(Recorded data)
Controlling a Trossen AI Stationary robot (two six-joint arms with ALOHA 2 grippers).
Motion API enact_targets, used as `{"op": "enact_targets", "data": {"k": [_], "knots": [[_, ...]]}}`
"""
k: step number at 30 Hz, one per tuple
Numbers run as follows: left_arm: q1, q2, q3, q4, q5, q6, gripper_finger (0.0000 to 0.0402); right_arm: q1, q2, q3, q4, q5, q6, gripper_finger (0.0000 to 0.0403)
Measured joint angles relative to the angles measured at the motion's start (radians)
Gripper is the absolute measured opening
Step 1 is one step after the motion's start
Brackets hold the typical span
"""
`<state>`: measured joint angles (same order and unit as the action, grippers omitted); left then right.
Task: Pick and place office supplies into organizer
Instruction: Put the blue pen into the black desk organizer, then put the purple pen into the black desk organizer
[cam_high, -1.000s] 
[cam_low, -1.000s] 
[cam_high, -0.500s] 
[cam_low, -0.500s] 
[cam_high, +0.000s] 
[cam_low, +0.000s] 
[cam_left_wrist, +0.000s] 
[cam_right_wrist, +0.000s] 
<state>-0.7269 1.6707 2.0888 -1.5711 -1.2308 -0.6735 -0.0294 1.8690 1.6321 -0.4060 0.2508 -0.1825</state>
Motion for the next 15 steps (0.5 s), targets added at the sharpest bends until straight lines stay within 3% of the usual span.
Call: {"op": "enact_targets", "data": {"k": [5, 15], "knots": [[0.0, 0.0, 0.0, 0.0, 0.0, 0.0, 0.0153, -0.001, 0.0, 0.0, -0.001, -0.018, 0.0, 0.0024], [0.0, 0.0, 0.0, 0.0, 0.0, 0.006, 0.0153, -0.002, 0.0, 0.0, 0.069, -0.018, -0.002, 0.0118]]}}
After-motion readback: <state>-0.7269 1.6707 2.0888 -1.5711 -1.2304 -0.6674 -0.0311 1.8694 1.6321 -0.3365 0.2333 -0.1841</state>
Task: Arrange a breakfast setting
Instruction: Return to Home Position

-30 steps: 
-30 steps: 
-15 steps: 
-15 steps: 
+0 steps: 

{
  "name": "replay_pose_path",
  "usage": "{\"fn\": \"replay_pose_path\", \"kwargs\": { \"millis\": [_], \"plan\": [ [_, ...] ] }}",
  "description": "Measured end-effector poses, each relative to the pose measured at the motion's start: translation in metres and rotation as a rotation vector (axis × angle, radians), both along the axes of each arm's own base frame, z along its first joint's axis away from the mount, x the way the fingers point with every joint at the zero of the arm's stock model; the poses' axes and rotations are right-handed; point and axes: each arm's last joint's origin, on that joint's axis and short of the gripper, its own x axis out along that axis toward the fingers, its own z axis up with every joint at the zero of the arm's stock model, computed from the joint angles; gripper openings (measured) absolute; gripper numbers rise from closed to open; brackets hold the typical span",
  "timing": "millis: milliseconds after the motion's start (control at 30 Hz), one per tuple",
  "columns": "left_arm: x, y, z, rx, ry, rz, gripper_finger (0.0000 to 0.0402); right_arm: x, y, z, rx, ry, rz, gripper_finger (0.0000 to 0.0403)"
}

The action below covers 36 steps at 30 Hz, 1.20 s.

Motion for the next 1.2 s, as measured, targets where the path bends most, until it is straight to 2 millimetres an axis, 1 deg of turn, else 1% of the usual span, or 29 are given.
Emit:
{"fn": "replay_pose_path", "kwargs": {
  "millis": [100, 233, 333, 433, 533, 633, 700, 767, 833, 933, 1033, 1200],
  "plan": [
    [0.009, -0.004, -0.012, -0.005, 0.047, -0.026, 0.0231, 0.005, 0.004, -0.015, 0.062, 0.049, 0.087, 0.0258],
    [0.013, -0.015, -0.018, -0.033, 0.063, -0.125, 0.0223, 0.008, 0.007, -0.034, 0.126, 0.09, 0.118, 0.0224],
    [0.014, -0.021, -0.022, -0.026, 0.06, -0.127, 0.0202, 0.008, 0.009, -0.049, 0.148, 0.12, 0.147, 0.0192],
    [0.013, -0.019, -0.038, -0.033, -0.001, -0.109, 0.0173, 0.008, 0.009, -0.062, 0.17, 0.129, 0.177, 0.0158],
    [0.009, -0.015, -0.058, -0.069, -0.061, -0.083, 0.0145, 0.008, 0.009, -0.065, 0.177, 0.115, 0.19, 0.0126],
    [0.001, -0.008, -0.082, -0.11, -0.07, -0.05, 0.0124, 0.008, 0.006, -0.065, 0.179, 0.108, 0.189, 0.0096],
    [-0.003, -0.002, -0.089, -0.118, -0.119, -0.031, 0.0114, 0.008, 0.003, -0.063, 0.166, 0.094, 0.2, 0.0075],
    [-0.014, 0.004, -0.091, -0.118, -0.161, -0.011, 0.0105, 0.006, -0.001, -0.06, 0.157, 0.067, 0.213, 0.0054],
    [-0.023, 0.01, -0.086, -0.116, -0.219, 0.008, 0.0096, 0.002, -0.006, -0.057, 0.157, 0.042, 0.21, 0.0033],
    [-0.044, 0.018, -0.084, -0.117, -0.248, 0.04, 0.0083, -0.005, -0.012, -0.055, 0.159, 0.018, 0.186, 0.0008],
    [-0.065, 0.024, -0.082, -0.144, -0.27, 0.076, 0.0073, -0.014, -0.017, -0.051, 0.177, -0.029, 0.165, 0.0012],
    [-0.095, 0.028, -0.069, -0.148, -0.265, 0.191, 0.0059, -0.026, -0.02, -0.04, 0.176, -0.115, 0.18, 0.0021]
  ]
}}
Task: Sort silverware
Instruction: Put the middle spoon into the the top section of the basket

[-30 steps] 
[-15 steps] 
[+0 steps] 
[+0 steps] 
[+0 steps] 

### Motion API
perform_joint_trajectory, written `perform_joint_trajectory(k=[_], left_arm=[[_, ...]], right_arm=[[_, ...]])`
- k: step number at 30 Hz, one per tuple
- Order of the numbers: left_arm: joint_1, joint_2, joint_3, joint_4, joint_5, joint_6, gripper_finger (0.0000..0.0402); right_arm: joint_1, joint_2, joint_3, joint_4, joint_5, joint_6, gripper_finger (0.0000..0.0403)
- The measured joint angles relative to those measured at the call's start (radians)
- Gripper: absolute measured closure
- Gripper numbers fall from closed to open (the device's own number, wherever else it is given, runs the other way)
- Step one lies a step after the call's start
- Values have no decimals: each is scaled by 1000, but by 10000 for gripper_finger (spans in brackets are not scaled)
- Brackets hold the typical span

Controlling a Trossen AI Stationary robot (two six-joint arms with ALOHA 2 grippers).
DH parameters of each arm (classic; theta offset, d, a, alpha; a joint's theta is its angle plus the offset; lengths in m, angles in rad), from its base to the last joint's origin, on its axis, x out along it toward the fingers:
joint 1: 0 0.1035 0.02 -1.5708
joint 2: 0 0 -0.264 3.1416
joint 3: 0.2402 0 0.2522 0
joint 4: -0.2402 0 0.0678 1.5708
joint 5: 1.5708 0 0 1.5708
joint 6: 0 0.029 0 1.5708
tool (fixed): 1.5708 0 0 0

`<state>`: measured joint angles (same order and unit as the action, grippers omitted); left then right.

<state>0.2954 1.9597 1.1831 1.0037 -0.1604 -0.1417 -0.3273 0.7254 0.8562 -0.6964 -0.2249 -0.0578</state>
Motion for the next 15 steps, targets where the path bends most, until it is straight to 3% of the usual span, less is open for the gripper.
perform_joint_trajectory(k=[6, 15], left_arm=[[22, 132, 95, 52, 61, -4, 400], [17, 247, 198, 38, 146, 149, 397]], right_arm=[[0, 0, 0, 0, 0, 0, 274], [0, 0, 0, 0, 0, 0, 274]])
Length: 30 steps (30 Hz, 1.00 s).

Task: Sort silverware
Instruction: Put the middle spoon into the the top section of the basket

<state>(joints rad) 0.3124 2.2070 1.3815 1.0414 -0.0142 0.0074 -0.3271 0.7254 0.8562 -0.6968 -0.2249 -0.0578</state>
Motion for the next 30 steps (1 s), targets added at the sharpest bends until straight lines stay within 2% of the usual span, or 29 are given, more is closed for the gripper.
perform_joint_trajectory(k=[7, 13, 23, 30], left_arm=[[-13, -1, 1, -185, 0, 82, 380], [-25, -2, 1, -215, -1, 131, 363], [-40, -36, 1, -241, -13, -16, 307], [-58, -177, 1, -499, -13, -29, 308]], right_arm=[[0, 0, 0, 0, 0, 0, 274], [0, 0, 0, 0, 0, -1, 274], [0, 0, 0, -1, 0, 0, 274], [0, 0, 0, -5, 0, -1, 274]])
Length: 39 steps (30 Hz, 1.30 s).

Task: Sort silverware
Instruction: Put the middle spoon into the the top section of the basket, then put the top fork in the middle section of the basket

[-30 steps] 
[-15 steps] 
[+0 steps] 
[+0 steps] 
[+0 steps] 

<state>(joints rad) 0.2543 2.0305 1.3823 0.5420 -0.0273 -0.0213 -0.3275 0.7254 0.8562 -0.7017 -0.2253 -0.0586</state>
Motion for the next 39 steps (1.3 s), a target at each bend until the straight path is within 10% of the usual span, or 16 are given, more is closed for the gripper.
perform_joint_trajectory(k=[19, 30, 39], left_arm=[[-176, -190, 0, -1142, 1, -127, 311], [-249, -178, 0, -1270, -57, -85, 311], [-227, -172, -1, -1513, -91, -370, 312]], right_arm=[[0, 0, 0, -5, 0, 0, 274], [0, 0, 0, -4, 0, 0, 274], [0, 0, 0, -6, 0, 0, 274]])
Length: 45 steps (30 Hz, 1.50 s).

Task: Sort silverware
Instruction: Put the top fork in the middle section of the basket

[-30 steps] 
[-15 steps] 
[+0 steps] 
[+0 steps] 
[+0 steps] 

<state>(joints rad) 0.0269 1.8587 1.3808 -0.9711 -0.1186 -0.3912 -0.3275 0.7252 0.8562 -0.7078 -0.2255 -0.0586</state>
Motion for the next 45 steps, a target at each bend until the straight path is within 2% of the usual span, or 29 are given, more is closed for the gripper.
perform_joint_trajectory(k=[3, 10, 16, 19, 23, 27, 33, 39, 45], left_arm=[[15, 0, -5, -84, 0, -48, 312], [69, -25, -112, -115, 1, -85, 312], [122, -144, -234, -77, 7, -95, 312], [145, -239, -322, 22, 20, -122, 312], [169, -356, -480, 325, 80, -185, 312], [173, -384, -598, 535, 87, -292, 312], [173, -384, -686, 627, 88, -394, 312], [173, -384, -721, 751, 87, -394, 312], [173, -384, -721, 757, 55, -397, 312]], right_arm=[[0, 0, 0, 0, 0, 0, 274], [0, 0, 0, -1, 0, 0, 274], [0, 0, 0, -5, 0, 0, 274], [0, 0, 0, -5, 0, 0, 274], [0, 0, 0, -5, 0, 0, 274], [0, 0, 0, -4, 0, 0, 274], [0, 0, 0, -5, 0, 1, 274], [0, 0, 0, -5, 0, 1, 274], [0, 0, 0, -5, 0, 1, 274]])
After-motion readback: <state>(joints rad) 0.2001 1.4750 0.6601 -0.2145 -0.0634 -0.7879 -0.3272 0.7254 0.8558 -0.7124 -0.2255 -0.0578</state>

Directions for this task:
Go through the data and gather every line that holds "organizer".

Answer to the exercise:
Task: Pick and place office supplies into organizer
Instruction: Put the blue pen into the black desk organizer, then put the purple pen into the black desk organizer

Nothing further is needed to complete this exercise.